Be aware that when vs code starts up, the first terminal does not run inside the selected virtual environment. I automatically close the first terminal and open another.
(Jan-25-2023, 02:34 PM)deanhystad Wrote: [ -> ]What do you select? When selecting the python for a project I burrow down into the venv folder and select the python.exe.

Be aware that when vs code starts up, the first terminal does not run inside the selected virtual environment. I automatically close the first terminal and open another.
I also burrow down into the venv folder but the python files in there are only aliases to the global install.
How did you make your virtual environment? What is your OS?
(Jan-25-2023, 03:08 PM)deanhystad Wrote: [ -> ]How did you make your virtual environment? What is your OS?

Hi,

I am on MacOS Ventura and I was making the venv from the terminal inside VS Code:
python3 -m venv ~/Documents/Code/Python/venv
source ~/Documents/Code/Python/venv/bin/activate
then I try to select the environment from the VS Code dropdown but it is not available.

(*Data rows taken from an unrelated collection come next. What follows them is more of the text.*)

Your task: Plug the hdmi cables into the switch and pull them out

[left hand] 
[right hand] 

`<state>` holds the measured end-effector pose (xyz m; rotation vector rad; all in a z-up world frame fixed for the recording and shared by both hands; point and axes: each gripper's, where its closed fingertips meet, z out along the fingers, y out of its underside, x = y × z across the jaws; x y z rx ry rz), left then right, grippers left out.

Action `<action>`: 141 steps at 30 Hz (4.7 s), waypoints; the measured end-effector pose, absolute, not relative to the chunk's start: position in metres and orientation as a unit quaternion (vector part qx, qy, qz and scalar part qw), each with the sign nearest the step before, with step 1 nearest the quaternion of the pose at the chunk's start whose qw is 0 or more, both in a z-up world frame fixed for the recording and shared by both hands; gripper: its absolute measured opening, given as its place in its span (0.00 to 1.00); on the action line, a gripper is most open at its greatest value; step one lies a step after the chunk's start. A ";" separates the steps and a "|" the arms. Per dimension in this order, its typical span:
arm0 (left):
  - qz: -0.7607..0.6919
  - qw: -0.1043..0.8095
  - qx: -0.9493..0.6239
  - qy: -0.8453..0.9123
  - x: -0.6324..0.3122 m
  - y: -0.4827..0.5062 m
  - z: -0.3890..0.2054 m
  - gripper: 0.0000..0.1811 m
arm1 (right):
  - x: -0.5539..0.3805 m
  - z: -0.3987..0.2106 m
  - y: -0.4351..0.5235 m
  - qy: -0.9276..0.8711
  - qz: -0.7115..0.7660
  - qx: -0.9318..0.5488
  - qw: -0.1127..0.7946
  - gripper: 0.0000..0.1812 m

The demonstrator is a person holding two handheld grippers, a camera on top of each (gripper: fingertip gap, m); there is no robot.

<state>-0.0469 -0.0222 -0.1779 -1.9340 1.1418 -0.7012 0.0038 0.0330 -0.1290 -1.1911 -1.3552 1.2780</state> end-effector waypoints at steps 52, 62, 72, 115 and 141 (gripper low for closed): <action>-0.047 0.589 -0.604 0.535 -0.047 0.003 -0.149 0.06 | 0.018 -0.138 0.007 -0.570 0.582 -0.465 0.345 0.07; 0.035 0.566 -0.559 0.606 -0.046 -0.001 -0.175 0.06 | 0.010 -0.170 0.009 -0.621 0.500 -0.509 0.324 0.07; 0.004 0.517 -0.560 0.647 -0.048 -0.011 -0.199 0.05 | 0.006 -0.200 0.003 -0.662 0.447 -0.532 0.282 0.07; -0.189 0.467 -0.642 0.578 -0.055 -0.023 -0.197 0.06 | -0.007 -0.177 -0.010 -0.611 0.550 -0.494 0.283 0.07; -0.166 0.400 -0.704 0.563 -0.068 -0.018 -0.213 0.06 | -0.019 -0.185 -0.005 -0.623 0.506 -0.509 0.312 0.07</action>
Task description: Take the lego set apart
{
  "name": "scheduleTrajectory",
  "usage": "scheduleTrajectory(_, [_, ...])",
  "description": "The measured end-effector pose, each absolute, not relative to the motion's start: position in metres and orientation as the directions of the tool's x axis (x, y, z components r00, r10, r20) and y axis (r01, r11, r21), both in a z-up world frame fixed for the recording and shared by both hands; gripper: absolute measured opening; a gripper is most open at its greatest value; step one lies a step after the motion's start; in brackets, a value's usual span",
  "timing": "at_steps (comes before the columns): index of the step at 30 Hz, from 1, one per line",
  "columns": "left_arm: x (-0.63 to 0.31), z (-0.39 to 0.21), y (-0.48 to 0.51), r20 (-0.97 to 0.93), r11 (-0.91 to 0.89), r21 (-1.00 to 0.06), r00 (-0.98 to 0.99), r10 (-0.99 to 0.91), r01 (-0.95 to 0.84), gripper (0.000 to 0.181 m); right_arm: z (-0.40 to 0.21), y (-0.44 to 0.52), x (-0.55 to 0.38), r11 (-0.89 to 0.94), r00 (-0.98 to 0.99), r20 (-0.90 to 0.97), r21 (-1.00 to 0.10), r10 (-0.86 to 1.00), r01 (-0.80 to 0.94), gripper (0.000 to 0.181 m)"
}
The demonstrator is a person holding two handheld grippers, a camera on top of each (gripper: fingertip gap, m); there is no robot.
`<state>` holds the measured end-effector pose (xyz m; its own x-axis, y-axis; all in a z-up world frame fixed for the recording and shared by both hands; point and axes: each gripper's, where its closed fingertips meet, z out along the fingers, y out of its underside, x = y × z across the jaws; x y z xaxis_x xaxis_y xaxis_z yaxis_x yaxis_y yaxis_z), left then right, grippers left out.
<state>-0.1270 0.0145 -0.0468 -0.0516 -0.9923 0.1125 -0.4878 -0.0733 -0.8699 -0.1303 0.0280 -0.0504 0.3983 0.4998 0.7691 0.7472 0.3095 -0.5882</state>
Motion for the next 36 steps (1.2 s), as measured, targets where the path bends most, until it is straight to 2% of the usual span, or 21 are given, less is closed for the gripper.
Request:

I tried both and from the project folder and the main venv folder

Is this correct?
SOLVED: python.defaultInterpreterPath located in settings.json

Thanks for the replies.
(Jan-25-2023, 01:55 PM)JaysonWonder Wrote: [ -> ]My thought was to create a few venvs that would meet my needs depending on the common type of projects and related packages. I wanted to store them in one location and keep my project files in another location as opposed to placing a venv in each project folder.

IMHO shared venvs between common type of projects more or less defies the whole idea of using virtual environments, i.e. to have separate isolated environments for each project with specific version of dependencies/site-packages, that does not interfere with dependencies for other projects.